Abbott, Alison. "Italy Frees Research Council from ‘Baroni,'" Nature 394 (20 August 1998), p.
[MUNICH] The Italian council of ministers has approved sweeping reforms of the national
research council, the CNR, that will reduce its influence over government science policy but may
increase the efficiency of its research environment.
The ministers approved a decree introducing major changes to the law governing the CNR,
which operates a network of 300 government research institutes in most disciplines of science.
The changes are designed to curtail the pervasive influence over the CNR of an elite group of
powerful university professors in Italy, known as baroni).
Scientists have cautiously welcomed the reforms, operational details of which have yet to be
hammered out, but say that budget increases will be needed to allow the organization to fully
exploit its new potential.
The power of the CNR president has been reduced and CNR's 14 discipline-based committees,
which were heavily dominated by university professors, have been abolished. The committees
had distributed research funds, appointed institute directors and served a pivotal role in the Italian
government's formal scientific advisory system.
An executive board will be established consisting of the president of the CNR and six members,
only two of which will be selected by the CNR. The board will make final decisions about
institute directorships, which will have to be advertised openly.
A scientific committee, comprising half CNR and half external scientists, will advise the
executive board. It will authorize subcommittees to deal with research in specific disciplines, but
the structure is designed to limit the influence of entrenched members of these subcommittees.
Administration will be decentralized, such that staff at the CNR headquarters in Rome could
drop from more than 1,000 to under 300. The number of institutes and university-based CNR
research centres will be reduced from 320 to under 100 by consolidating smaller centres into
larger ones, but no loss of researchers is foreseen.
CNR will lose its grant agency role. Its small-grant fund, criticized for its ‘raindrop' distribution
(see Nature367, 398; 1994), will disappear, and its strategic research fund will be transferred to a
new ministry-based committee and opened up to scientists at universities and other research
Arturo Falaschi, a geneticist on leave from the CNR and currently director of the International
Centre for Genetic Engineering and Biotechnology in Trieste, says the new CNR framework law
"abolishes many of the faults of the past", particularly the way the CNR was used as a bargaining
tool in academic politics by the powerful committees.
Falaschi says the autonomy given to institutes by the decentralization of administration will make
the life of researchers simple' and more efficient. But true benefits will be reaped, he says, only if
the new scientific committees are populated by good scientists committed to modern research
and research management methods, including appropriate peer review.
Details of issues such as the recruitment of research staff and allocation of funds by peer review
are to be drawn up by the CNR. How these details are defined is fundamental to the future of the
CNR, says Falaschi.
Glauco TocchiniValentini, director of the CNR Institute for Cell Biology in Rome, says that if
the details are not defined optimally, and if the government is not willing to raise the budget,
which has stagnated for years through lack of political support, the CNR will be left very
vulnerable. "We urgently need new blood, because only 14 per cent of our researchers are under
40," he says.
"If the government wants the CNR to build itself into the sort of internationally competitive
organization it wants, it must provide adequate resources," Tocchini Valentini adds. Budget
decisions for 1999 will be announced in the autumn.
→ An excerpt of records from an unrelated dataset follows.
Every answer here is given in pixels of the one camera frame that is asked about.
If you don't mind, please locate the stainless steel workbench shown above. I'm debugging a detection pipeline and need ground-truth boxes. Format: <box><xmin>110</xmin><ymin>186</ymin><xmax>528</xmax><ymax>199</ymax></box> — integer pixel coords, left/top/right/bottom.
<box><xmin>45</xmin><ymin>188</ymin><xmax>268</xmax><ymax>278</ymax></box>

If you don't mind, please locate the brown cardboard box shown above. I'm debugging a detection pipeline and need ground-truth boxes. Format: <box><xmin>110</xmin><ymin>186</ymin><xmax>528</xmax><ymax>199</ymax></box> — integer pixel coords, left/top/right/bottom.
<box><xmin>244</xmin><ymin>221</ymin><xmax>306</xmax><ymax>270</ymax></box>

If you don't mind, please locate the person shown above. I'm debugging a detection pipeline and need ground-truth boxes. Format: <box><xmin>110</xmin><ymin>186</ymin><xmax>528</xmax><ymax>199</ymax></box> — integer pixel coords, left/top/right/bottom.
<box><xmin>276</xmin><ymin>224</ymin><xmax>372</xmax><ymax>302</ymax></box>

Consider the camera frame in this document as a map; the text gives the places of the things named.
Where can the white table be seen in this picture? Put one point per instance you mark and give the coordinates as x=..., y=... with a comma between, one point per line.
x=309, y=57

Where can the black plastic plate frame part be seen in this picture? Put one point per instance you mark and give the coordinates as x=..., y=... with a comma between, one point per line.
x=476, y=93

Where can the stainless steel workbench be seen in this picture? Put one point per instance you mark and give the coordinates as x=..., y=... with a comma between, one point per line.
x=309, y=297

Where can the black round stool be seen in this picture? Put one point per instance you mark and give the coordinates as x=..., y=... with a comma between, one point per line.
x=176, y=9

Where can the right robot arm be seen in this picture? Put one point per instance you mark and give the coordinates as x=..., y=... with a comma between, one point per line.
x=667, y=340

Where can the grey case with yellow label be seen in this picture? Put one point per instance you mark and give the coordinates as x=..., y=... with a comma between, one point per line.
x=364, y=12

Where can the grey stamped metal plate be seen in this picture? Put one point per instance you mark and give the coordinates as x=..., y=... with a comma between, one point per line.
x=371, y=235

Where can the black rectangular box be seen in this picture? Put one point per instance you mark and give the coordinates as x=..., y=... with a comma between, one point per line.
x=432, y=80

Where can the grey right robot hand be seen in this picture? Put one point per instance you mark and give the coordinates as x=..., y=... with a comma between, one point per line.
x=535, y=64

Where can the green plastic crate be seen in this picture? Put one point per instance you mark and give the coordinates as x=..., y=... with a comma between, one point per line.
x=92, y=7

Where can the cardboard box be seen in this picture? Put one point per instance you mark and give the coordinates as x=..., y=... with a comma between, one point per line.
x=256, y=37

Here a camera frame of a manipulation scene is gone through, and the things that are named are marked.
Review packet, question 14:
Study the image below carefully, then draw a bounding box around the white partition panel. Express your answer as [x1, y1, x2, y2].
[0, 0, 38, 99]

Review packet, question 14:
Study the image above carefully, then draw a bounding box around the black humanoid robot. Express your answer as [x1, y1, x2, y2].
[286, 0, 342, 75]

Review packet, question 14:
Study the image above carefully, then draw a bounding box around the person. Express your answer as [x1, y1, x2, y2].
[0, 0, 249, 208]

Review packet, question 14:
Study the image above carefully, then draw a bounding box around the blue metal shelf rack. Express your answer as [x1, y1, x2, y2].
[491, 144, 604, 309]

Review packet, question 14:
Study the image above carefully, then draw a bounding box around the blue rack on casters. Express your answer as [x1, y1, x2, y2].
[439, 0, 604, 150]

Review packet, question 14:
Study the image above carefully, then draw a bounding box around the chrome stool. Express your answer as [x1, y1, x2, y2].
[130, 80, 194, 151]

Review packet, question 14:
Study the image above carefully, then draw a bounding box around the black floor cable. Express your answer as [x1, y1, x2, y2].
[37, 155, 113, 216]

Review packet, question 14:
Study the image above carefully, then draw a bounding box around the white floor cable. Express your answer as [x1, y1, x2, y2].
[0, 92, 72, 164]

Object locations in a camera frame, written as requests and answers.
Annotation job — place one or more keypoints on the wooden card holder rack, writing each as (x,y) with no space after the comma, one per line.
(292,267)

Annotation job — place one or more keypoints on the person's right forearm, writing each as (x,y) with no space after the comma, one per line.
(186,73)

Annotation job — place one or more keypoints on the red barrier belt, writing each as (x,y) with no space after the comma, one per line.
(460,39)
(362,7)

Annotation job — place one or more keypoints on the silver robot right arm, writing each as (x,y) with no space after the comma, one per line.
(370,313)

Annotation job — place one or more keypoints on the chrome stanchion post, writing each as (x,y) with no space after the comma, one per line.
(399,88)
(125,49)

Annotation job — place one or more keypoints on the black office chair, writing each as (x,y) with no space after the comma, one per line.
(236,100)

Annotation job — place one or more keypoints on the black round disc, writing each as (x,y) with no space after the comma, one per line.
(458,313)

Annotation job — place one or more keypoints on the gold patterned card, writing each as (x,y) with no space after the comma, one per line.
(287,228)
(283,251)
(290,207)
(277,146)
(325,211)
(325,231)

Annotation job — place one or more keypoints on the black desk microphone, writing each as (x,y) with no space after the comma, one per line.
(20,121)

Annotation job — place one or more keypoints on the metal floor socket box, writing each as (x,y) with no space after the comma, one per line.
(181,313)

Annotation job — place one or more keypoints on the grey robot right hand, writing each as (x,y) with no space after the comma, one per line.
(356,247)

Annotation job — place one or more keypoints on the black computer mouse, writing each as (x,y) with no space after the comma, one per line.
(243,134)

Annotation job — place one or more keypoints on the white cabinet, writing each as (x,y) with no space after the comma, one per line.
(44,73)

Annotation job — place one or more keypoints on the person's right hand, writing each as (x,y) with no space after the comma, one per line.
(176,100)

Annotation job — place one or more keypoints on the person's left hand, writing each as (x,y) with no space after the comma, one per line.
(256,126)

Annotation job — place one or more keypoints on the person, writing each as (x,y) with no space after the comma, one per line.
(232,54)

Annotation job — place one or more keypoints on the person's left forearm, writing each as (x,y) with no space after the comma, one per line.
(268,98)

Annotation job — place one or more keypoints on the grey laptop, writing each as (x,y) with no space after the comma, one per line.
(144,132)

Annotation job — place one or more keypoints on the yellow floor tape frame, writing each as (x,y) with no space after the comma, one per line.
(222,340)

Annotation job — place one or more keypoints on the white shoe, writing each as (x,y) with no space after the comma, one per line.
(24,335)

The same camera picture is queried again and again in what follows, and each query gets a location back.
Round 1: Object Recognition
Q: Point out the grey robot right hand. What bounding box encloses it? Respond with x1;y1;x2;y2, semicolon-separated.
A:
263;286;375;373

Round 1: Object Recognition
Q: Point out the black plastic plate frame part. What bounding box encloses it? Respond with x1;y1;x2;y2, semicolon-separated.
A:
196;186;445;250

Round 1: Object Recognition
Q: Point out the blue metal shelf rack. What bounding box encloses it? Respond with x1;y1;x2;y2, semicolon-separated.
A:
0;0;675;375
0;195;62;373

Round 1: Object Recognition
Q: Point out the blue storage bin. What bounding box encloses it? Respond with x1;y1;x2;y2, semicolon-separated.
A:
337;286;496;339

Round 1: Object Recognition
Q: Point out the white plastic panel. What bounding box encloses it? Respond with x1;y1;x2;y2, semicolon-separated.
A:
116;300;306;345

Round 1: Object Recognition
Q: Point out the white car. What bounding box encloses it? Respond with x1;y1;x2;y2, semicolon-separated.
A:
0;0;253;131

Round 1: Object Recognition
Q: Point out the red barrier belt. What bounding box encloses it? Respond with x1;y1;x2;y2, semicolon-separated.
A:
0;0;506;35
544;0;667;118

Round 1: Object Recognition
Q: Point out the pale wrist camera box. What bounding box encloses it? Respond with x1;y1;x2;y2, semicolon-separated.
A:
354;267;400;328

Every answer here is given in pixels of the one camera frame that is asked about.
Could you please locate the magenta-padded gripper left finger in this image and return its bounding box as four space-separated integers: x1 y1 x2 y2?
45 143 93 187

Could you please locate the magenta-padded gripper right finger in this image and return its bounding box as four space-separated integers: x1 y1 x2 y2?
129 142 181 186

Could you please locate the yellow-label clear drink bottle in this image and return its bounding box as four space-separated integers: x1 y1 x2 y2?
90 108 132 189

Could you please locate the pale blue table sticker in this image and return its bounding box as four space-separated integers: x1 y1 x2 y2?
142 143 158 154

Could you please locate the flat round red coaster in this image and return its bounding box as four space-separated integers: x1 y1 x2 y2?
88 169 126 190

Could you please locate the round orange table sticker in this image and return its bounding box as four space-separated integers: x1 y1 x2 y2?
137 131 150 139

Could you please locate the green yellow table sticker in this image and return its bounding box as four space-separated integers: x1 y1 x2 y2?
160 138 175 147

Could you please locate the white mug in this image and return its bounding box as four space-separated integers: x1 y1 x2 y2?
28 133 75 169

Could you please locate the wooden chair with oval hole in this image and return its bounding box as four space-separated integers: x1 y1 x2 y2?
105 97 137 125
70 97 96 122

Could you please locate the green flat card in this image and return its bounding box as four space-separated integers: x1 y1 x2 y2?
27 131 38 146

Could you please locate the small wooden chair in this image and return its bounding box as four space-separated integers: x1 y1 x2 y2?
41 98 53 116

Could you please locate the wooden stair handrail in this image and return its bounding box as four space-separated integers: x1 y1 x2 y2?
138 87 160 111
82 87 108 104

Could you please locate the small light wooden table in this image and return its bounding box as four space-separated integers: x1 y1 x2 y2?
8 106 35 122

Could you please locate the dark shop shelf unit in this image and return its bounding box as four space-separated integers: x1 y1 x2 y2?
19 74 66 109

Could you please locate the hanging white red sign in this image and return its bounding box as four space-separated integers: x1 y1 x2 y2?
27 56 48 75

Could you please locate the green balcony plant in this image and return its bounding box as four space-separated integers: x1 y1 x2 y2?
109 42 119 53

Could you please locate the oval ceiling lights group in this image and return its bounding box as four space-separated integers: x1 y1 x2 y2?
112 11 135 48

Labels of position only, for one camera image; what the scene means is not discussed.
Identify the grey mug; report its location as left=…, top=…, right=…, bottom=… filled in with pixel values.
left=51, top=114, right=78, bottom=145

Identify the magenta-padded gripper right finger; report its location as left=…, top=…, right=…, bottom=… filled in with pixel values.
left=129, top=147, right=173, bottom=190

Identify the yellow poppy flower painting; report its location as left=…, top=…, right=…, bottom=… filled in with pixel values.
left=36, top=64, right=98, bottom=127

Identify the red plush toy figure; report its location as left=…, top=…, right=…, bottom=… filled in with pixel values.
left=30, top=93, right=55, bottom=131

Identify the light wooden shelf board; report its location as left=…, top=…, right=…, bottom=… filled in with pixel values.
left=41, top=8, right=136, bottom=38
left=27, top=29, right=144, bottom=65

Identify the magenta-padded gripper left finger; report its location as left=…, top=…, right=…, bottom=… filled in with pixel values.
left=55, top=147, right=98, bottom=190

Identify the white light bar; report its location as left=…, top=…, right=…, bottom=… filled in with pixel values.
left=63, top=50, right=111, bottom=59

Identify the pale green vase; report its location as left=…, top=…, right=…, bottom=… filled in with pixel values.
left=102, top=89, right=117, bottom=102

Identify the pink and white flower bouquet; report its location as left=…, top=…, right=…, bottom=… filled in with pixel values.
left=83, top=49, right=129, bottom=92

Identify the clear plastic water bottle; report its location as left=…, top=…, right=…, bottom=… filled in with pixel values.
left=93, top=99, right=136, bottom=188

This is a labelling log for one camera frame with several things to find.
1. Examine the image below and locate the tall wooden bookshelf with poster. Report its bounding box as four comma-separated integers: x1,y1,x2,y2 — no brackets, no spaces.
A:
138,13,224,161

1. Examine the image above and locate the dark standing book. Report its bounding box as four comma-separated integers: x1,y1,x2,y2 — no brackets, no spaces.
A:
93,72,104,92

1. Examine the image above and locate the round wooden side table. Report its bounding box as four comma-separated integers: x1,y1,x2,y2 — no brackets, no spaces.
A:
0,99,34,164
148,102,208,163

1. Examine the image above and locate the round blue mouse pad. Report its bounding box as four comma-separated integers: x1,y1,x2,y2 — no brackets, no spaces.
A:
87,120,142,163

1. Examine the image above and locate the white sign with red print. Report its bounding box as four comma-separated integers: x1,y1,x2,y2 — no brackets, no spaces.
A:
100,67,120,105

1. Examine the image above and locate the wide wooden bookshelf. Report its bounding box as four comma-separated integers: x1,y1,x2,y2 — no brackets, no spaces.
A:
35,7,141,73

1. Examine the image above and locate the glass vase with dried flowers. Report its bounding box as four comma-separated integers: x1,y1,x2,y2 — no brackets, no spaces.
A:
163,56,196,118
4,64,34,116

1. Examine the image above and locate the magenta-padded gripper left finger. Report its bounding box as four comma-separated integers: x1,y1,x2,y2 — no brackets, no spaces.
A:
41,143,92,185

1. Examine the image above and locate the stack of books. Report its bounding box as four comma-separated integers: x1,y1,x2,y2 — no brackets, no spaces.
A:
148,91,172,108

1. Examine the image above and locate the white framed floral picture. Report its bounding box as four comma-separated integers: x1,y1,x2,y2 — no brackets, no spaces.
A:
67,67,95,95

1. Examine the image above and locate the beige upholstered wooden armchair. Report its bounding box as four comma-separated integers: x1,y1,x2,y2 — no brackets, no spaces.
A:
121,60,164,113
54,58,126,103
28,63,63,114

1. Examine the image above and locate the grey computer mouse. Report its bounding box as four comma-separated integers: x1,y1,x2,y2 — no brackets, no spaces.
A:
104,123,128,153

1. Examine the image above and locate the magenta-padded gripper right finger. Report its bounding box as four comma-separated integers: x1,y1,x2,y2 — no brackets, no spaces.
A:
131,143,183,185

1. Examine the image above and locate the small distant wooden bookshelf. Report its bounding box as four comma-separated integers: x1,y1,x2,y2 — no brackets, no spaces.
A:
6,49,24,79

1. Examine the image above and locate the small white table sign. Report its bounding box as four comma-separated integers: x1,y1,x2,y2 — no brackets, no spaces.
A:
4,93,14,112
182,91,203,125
The changes are intended to be instituted within 180 days, but Luigi Donato, director of the CNR
Institute for Clinical Physiology in Pisa, thinks they are so extensive that two or three years could
be required and that transition rules will therefore be needed.
The decree was made possible through the so-called Bassanini law, which allows existing laws to
be modified without formal parliamentary approval to reduce the stalling powers of Italy's
bureaucracy. It has taken more than a year to win government support for the reforms (see
Nature388, 609; 1997) because of strong opposition from the large cross-party lobby of
politicians who are also university professors.